▽

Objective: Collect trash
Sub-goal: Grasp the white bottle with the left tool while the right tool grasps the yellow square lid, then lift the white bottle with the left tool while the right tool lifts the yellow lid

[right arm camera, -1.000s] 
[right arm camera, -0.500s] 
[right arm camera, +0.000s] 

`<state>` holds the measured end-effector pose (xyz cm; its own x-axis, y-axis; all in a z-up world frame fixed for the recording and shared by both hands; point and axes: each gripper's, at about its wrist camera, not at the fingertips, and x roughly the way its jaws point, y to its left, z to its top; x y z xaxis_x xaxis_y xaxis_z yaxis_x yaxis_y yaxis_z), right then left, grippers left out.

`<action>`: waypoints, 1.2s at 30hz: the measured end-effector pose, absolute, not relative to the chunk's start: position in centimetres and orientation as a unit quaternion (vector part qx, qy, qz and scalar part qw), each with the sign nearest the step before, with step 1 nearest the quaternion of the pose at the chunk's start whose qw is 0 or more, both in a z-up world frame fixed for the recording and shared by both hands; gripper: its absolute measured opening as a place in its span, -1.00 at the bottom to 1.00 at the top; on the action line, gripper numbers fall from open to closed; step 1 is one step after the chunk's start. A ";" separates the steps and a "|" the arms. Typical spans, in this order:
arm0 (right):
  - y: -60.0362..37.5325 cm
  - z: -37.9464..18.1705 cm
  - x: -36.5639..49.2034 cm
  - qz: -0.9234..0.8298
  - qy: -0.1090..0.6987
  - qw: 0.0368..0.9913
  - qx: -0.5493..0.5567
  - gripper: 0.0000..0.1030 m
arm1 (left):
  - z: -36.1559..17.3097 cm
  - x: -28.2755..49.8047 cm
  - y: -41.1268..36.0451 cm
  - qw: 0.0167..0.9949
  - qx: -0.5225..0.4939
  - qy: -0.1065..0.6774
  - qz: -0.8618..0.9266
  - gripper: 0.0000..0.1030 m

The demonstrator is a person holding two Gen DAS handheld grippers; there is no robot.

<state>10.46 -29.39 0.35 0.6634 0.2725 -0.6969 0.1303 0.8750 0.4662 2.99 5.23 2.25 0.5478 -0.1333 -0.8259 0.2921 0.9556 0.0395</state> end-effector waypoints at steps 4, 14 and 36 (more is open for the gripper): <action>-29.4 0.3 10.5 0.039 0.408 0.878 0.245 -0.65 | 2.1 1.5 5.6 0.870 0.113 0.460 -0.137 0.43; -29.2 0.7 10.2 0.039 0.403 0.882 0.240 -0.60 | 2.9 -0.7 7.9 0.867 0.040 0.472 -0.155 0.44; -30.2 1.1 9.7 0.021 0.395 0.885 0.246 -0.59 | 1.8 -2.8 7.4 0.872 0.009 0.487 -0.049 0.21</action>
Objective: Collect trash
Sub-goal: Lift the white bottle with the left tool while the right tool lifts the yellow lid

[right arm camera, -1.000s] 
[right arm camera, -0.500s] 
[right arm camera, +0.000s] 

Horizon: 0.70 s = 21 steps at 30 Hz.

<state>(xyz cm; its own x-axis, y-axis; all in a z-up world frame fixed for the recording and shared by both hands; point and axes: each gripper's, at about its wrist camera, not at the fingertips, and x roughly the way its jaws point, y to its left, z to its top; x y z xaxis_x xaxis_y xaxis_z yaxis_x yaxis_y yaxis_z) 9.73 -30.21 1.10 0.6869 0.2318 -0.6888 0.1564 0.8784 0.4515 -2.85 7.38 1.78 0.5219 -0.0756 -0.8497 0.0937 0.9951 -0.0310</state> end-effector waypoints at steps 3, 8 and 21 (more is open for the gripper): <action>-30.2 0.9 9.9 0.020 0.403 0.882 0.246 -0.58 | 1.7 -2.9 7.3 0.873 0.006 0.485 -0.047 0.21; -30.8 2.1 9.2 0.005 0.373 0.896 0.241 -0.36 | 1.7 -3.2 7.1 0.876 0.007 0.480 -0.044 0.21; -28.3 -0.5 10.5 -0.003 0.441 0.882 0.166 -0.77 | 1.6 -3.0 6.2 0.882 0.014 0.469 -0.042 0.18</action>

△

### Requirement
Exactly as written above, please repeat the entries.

### Solved exercise
Objective: Collect trash
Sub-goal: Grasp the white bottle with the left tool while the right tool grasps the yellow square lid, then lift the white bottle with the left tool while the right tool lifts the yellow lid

[right arm camera, -1.000s] 
[right arm camera, -0.500s] 
[right arm camera, +0.000s] 

`<state>` holds the measured end-effector pose (xyz cm; its own x-axis, y-axis; all in a z-up world frame fixed for the recording and shared by both hands; point and axes: each gripper's, at about its wrist camera, not at the fingertips, and x roughly the way its jaws point, y to its left, z to its top; x y z xaxis_x xaxis_y xaxis_z yaxis_x yaxis_y yaxis_z), right then left, grippers left out.

`<action>`: waypoints, 1.2s at 30hz: the measured end-effector pose, absolute, not relative to the chunk's start: position in centimetres and orientation as a unit quaternion (vector part qx, qy, qz and scalar part qw), each with the sign nearest the step before, with step 1 nearest the quaternion of the pose at the chunk's start whose qw is 0 or more, both in a z-up world frame fixed for the recording and shared by both hands; gripper: its absolute measured opening as a place in its span, -1.00 at the bottom to 1.00 at the top; on the action line, gripper numbers fall from open to closed; step 1 is one step after the chunk's start. A ";" separates the steps and a "|" the arms. Typical spans, in this order:
arm0 (right):
  - y: -60.0362..37.5325 cm
  - z: -37.9464..18.1705 cm
  - x: -36.5639..49.2034 cm
  - qz: -0.9234..0.8298
  - qy: -0.1090..0.6987
  - qw: 0.0368..0.9913
  - qx: -0.5493..0.5567
  - gripper: 0.0000..0.1030 m
arm1 (left):
  - z: -36.1559..17.3097 cm
  - x: -28.2755..49.8047 cm
  - y: -41.1268..36.0451 cm
  - qw: 0.0167..0.9949
  - qx: -0.5225..0.4939
  - qy: -0.1065..0.6774
  - qz: -0.8618..0.9266
  - gripper: 0.0000..0.1030 m

The demonstrator is a person holding two Gen DAS handheld grippers; there is no robot.

<state>10.46 -29.39 0.35 0.6634 0.2725 -0.6969 0.1303 0.8750 0.4662 2.99 5.23 2.25 0.5478 -0.1333 -0.8259 0.2921 0.9556 0.0395</state> end-effector waypoints at steps 4, 14 and 36 (more is open for the gripper): <action>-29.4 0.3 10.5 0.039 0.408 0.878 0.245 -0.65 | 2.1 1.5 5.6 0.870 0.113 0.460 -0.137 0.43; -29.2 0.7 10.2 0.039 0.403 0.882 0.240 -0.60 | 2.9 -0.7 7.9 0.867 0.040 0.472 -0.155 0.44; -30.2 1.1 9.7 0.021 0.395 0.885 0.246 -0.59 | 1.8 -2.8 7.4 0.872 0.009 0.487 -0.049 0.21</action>
Objective: Collect trash
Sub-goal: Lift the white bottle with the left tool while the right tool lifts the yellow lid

[right arm camera, -1.000s] 
[right arm camera, -0.500s] 
[right arm camera, +0.000s] 

Horizon: 0.70 s = 21 steps at 30 Hz.

<state>(xyz cm; its own x-axis, y-axis; all in a z-up world frame fixed for the recording and shared by both hands; point and axes: each gripper's, at about its wrist camera, not at the fingertips, and x roughly the way its jaws point, y to its left, z to its top; x y z xaxis_x xaxis_y xaxis_z yaxis_x yaxis_y yaxis_z) 9.73 -30.21 1.10 0.6869 0.2318 -0.6888 0.1564 0.8784 0.4515 -2.85 7.38 1.78 0.5219 -0.0756 -0.8497 0.0937 0.9951 -0.0310</state> end-effector waypoints at steps 3, 8 and 21 (more is open for the gripper): <action>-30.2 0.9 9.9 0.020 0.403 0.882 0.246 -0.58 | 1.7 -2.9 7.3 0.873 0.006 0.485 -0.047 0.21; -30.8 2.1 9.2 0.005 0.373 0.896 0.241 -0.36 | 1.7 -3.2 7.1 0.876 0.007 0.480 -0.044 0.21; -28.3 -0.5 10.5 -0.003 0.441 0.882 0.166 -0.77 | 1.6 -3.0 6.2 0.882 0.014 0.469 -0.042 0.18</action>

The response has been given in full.